Topaz shuddered to think. But she turned. Mirabella wrapped her arms around Topaz's neck, her legs around her waist. And then Topaz climbed out the window, hung by her hands from the edge, eyed the next ledge below her and let go. They plummeted, but she kept her hands touching the building's side, and when she felt the next ledge, she gripped it for all she was worth. And somehow she caught it and held on. She dangled there, terrified and yet exhilarated.

“We did it! It worked.” She smiled in spite of herself. “We can do this. Just drop from ledge to ledge until we're close enough to jump to the ground. Hold on, here we go.”
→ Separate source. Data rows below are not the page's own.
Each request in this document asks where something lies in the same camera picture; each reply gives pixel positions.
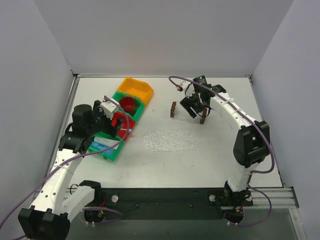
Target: purple cable
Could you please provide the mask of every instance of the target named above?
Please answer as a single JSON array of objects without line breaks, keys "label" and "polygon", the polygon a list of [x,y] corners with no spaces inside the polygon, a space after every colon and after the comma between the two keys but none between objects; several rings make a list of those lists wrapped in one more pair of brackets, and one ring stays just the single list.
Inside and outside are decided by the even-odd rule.
[{"label": "purple cable", "polygon": [[[109,224],[109,223],[113,223],[113,222],[116,222],[116,221],[119,221],[123,218],[123,214],[117,210],[113,210],[113,209],[110,209],[110,208],[107,208],[107,207],[85,207],[83,210],[87,211],[87,210],[91,210],[91,211],[99,211],[99,210],[103,210],[103,211],[108,211],[108,212],[111,212],[111,213],[115,213],[115,214],[118,214],[120,215],[120,217],[118,218],[115,218],[115,219],[112,219],[112,220],[104,220],[104,221],[101,221],[101,222],[95,222],[94,225],[100,225],[100,224]],[[83,223],[87,223],[86,221],[84,221],[81,216],[79,215],[79,218],[80,220],[83,222]]]},{"label": "purple cable", "polygon": [[[130,122],[129,122],[129,118],[128,118],[128,115],[126,114],[126,112],[123,110],[123,108],[117,104],[115,101],[109,99],[108,97],[104,97],[104,99],[106,101],[110,101],[111,103],[113,103],[114,105],[116,105],[123,113],[124,113],[124,117],[125,117],[125,120],[126,120],[126,132],[124,134],[124,136],[117,142],[115,143],[114,145],[108,147],[108,148],[105,148],[105,149],[102,149],[102,150],[99,150],[99,151],[92,151],[92,152],[87,152],[87,153],[84,153],[84,154],[80,154],[78,156],[74,156],[74,157],[71,157],[69,158],[68,160],[64,161],[63,163],[61,163],[60,165],[58,165],[55,169],[53,169],[30,193],[28,193],[20,202],[18,202],[10,211],[9,213],[3,218],[3,220],[1,221],[0,223],[0,230],[1,228],[3,227],[3,225],[5,224],[5,222],[7,221],[7,219],[11,216],[11,214],[17,210],[18,207],[20,207],[21,204],[23,204],[28,198],[31,197],[32,194],[34,194],[38,188],[40,188],[49,178],[52,177],[52,175],[54,175],[63,165],[66,165],[67,163],[70,163],[71,161],[75,160],[75,159],[78,159],[78,158],[81,158],[81,157],[85,157],[85,156],[89,156],[89,155],[93,155],[93,154],[99,154],[99,153],[103,153],[103,152],[106,152],[110,149],[113,149],[114,147],[118,146],[122,141],[125,140],[126,136],[129,134],[129,128],[130,128]],[[19,240],[19,239],[22,239],[22,237],[24,236],[20,236],[18,238],[15,238],[15,239],[12,239],[12,240]]]},{"label": "purple cable", "polygon": [[229,102],[227,99],[225,99],[223,96],[221,96],[221,95],[220,95],[219,93],[217,93],[216,91],[213,91],[213,90],[210,89],[209,87],[204,86],[204,85],[202,85],[202,84],[200,84],[200,83],[197,83],[197,82],[195,82],[195,81],[193,81],[193,80],[189,80],[189,79],[187,79],[187,78],[185,78],[185,77],[181,77],[181,76],[170,76],[170,77],[169,77],[169,81],[170,81],[171,83],[173,83],[177,88],[179,88],[180,86],[179,86],[178,84],[176,84],[174,81],[172,81],[172,79],[180,79],[180,80],[184,80],[184,81],[187,81],[187,82],[189,82],[189,83],[195,84],[195,85],[197,85],[197,86],[200,86],[201,88],[204,88],[204,89],[208,90],[209,92],[213,93],[214,95],[216,95],[218,98],[220,98],[220,99],[223,100],[224,102],[227,102],[236,112],[239,113],[239,115],[240,115],[241,117],[243,117],[245,120],[247,120],[247,121],[257,130],[257,132],[258,132],[258,133],[260,134],[260,136],[262,137],[262,139],[263,139],[263,141],[264,141],[264,143],[265,143],[266,147],[268,148],[268,150],[269,150],[269,152],[270,152],[270,155],[271,155],[271,168],[270,168],[269,170],[266,170],[266,171],[252,170],[252,171],[251,171],[251,175],[249,176],[249,179],[248,179],[247,184],[248,184],[248,187],[249,187],[250,189],[252,189],[252,190],[254,190],[254,191],[258,192],[258,193],[261,193],[262,195],[264,195],[264,196],[266,197],[266,199],[268,200],[269,205],[270,205],[269,212],[268,212],[267,216],[266,216],[263,220],[257,221],[257,222],[251,223],[251,224],[237,224],[237,225],[236,225],[234,222],[230,222],[230,223],[233,224],[233,225],[239,226],[239,227],[250,227],[250,226],[254,226],[254,225],[261,224],[261,223],[265,222],[265,221],[270,217],[271,211],[272,211],[272,204],[271,204],[270,198],[269,198],[264,192],[262,192],[262,191],[260,191],[260,190],[258,190],[258,189],[256,189],[256,188],[254,188],[254,187],[251,187],[251,186],[249,185],[249,183],[250,183],[252,174],[254,174],[254,173],[256,173],[256,174],[268,174],[268,173],[271,173],[271,172],[274,170],[274,168],[275,168],[275,164],[276,164],[275,153],[274,153],[274,151],[273,151],[270,143],[268,142],[266,136],[264,135],[264,133],[260,130],[260,128],[259,128],[253,121],[251,121],[246,115],[244,115],[242,112],[240,112],[231,102]]},{"label": "purple cable", "polygon": [[268,142],[266,136],[264,135],[264,133],[260,130],[260,128],[253,122],[251,121],[246,115],[244,115],[242,112],[240,112],[231,102],[229,102],[227,99],[225,99],[223,96],[221,96],[219,93],[217,93],[216,91],[213,91],[212,89],[210,89],[209,87],[207,86],[204,86],[200,83],[197,83],[193,80],[189,80],[185,77],[181,77],[181,76],[170,76],[169,77],[169,80],[171,83],[173,83],[177,88],[179,87],[176,83],[174,83],[172,81],[172,79],[181,79],[181,80],[184,80],[184,81],[187,81],[189,83],[192,83],[192,84],[195,84],[197,86],[200,86],[206,90],[208,90],[209,92],[213,93],[214,95],[216,95],[217,97],[219,97],[220,99],[222,99],[224,102],[227,102],[236,112],[239,113],[239,115],[241,117],[243,117],[245,120],[247,120],[256,130],[257,132],[261,135],[266,147],[268,148],[269,152],[270,152],[270,155],[271,155],[271,168],[269,170],[266,170],[266,171],[257,171],[257,170],[253,170],[251,171],[251,173],[256,173],[256,174],[268,174],[268,173],[271,173],[274,168],[275,168],[275,153],[270,145],[270,143]]},{"label": "purple cable", "polygon": [[265,216],[264,219],[262,219],[262,220],[260,220],[260,221],[257,221],[257,222],[253,222],[253,223],[247,223],[247,224],[241,224],[241,223],[239,223],[239,224],[235,224],[234,222],[231,222],[231,221],[229,221],[229,220],[226,219],[226,220],[228,221],[228,223],[230,223],[231,225],[234,225],[234,226],[236,226],[236,227],[252,227],[252,226],[255,226],[255,225],[258,225],[258,224],[262,224],[263,222],[265,222],[266,220],[268,220],[268,218],[271,216],[272,204],[271,204],[270,198],[269,198],[263,191],[260,191],[260,190],[254,188],[254,187],[252,187],[252,186],[250,186],[250,185],[248,185],[248,186],[249,186],[250,189],[252,189],[252,190],[254,190],[254,191],[258,192],[258,193],[261,193],[262,195],[265,196],[265,198],[266,198],[266,199],[268,200],[268,202],[269,202],[269,211],[268,211],[268,214]]}]
She released her hold on the second ledge, and again they fell. But this time, when her fingers hit the next ledge down and she tried to grip it, the cement crumbled in her hands and they kept right on falling.

16

T
hey piled into the van, all of them, their plan in place. Jack's one goal was to ensure that Topaz got out of this mess alive. His own safety didn't matter as much to him, though he would give ten years of his undead life for one more night holding her in his arms. He didn't know why the hell it had taken him so long to realize that his feelings for her were real and not just part of a con game too convincingly played. It reassured him to know that Reaper would tell her the truth, if worse came to worst. But he would much prefer to be able to do it himself. And not just tell her, but show her, convince her, love her until she could never doubt his feelings again.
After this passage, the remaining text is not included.